### [Your objective]
Among the lines below, count those with "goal". Give only the number.

*** Opening The records ***

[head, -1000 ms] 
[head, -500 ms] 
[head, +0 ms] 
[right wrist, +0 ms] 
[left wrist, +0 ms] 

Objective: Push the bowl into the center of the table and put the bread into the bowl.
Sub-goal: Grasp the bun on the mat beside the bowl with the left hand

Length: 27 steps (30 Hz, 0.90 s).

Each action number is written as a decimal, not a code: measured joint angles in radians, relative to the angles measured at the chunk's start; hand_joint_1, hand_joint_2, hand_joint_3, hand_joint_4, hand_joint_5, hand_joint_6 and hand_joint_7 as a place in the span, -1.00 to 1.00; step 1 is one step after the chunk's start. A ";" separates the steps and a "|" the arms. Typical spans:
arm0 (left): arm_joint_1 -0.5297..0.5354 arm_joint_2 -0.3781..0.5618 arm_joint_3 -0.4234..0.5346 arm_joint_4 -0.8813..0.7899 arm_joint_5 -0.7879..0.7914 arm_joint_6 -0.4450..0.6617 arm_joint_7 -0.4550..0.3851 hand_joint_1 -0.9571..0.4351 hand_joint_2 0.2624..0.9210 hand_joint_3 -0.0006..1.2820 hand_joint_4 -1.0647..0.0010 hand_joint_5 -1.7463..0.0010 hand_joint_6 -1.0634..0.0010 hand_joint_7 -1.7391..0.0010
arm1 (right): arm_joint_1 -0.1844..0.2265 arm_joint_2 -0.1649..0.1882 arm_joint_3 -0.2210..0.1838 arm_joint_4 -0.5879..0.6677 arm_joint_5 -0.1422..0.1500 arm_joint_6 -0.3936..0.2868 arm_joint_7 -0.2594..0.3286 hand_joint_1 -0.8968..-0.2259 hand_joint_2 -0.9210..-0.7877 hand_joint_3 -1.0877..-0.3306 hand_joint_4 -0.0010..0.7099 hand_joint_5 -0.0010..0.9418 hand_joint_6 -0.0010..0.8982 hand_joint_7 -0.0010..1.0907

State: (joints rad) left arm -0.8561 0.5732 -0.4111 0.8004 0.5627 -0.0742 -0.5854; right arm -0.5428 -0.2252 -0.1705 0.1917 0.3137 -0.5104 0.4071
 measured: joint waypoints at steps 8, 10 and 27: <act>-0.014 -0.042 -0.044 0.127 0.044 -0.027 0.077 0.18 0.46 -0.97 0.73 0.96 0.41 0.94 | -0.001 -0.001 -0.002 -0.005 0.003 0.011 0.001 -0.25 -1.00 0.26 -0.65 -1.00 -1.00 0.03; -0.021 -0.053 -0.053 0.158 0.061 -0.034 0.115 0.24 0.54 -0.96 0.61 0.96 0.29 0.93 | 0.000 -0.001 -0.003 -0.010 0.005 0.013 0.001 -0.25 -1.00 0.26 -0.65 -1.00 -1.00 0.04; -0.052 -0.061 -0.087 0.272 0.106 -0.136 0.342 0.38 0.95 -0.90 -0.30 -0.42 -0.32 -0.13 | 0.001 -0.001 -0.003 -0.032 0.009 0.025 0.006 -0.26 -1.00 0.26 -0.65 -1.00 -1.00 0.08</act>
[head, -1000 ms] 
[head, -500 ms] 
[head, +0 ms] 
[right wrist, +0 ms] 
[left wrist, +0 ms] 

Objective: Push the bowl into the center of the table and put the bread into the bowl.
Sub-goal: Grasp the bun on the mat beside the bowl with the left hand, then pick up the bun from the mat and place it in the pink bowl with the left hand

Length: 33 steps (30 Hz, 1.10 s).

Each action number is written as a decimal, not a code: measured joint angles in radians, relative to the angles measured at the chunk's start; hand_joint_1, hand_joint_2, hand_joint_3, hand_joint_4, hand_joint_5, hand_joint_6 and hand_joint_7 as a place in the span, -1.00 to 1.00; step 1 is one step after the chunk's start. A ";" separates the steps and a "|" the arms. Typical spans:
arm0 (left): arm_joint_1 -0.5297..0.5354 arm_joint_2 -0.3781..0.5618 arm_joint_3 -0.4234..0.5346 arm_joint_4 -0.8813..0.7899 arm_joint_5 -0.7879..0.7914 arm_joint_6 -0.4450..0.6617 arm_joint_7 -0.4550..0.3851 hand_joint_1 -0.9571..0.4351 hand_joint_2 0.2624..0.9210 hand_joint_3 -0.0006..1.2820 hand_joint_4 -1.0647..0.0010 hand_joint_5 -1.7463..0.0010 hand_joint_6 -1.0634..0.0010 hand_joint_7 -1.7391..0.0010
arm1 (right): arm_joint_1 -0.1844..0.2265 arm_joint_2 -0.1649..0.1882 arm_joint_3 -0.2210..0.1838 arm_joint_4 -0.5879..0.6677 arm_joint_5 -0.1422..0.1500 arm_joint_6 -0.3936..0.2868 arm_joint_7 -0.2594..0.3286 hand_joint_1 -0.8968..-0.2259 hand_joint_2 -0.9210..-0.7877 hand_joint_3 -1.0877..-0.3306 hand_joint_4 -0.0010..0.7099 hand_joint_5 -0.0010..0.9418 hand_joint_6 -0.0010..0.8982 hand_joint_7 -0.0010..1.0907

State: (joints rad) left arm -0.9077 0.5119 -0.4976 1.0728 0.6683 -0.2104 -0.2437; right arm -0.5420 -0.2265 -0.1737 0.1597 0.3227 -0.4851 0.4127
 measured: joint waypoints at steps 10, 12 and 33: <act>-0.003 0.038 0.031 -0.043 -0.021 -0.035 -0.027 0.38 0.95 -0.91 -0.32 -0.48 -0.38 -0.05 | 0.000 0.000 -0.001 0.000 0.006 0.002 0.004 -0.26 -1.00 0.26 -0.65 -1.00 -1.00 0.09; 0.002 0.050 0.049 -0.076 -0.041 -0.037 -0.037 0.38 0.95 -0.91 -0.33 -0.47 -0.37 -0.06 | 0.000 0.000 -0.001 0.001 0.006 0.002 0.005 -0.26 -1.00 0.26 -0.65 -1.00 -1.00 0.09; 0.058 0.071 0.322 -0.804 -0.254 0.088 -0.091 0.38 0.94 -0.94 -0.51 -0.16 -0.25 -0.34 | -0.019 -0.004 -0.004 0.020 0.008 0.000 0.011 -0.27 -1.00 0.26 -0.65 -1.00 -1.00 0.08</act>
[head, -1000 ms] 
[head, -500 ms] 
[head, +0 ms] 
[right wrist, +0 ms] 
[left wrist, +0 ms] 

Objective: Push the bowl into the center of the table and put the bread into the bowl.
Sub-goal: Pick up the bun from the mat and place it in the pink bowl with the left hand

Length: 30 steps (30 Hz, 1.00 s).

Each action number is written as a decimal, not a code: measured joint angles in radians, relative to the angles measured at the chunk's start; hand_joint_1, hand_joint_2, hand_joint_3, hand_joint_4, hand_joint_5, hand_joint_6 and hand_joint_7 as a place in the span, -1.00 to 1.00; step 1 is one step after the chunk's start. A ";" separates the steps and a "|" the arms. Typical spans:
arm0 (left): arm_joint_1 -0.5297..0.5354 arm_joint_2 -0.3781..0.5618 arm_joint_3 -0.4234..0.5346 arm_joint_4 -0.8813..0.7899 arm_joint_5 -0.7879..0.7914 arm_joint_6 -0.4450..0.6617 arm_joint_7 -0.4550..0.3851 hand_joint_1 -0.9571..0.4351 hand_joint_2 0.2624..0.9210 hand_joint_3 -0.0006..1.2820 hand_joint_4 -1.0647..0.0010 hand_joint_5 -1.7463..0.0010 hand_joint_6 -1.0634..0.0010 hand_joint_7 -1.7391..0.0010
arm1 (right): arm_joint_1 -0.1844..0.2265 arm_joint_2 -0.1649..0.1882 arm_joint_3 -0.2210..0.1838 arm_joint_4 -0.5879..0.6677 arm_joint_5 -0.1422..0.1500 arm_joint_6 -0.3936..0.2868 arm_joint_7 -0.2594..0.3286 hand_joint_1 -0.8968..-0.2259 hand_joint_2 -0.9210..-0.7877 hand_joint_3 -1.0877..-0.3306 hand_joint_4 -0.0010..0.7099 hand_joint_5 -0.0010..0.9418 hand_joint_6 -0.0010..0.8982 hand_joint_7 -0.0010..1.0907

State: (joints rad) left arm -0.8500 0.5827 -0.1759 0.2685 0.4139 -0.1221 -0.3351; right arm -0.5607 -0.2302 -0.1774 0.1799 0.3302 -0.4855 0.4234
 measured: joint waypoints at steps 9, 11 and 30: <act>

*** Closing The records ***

### [Answer to this exercise]
3